[Start of section]
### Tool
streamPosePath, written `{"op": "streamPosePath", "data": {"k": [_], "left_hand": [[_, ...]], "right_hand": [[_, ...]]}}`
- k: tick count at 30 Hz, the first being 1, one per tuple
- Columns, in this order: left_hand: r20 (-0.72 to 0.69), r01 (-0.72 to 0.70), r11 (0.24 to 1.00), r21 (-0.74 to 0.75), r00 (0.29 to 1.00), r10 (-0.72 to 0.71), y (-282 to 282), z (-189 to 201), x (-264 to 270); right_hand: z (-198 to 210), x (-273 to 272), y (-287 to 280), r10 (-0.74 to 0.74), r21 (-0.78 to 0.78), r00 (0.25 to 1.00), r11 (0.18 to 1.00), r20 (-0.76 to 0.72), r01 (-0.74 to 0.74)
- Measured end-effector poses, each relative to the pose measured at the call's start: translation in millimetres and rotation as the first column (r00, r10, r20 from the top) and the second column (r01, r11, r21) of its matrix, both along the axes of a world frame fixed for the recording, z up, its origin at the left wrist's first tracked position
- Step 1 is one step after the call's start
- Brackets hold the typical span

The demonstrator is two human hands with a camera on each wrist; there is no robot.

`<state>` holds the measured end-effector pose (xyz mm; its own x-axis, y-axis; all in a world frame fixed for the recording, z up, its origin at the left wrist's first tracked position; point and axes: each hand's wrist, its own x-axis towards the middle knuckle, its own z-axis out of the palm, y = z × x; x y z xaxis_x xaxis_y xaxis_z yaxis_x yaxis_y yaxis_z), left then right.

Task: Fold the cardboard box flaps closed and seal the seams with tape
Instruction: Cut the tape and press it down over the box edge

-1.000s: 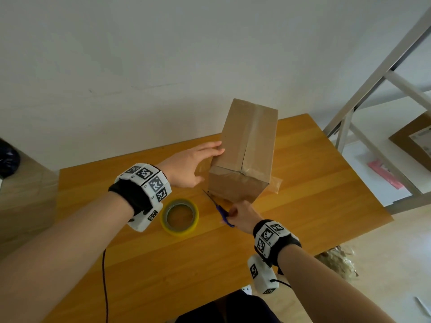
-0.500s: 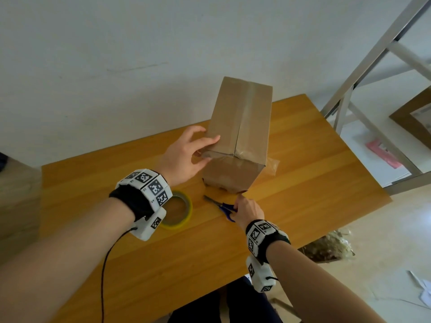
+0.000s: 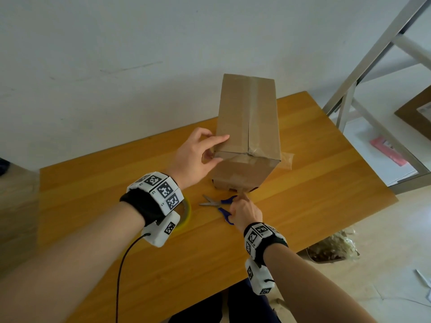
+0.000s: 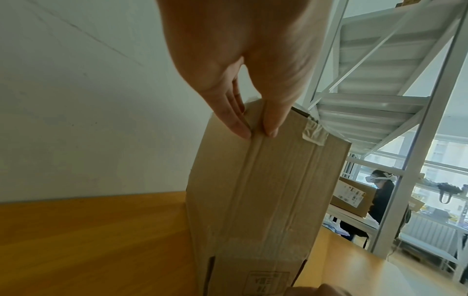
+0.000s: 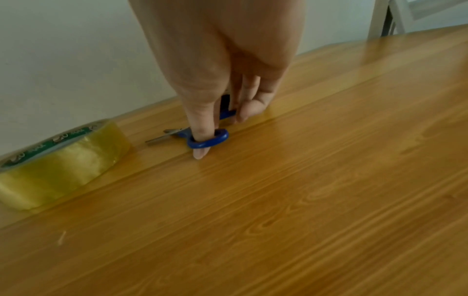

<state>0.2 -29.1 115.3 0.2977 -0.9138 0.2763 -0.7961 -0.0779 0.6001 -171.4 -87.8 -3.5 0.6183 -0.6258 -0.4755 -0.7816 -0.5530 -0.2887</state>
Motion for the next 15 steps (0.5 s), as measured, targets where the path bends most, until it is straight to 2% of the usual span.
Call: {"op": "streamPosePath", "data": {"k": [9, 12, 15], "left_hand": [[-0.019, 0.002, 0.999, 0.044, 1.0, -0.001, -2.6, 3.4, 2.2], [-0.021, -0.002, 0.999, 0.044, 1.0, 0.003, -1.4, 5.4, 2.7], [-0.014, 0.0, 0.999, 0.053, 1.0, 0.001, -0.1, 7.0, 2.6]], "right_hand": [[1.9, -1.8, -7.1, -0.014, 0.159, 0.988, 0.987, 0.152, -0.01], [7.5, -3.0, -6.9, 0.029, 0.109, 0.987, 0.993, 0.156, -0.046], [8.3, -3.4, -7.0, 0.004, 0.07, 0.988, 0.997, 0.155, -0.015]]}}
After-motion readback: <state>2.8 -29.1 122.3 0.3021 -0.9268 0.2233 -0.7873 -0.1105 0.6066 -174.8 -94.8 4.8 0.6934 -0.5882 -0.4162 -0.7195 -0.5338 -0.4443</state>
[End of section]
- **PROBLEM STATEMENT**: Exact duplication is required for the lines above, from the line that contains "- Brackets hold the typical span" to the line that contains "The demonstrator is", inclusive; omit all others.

- **EXPECTED ANSWER**:
- Brackets hold the typical span

The demonstrator is two human hands with a camera on each wrist; there is no robot.

The answer is finished.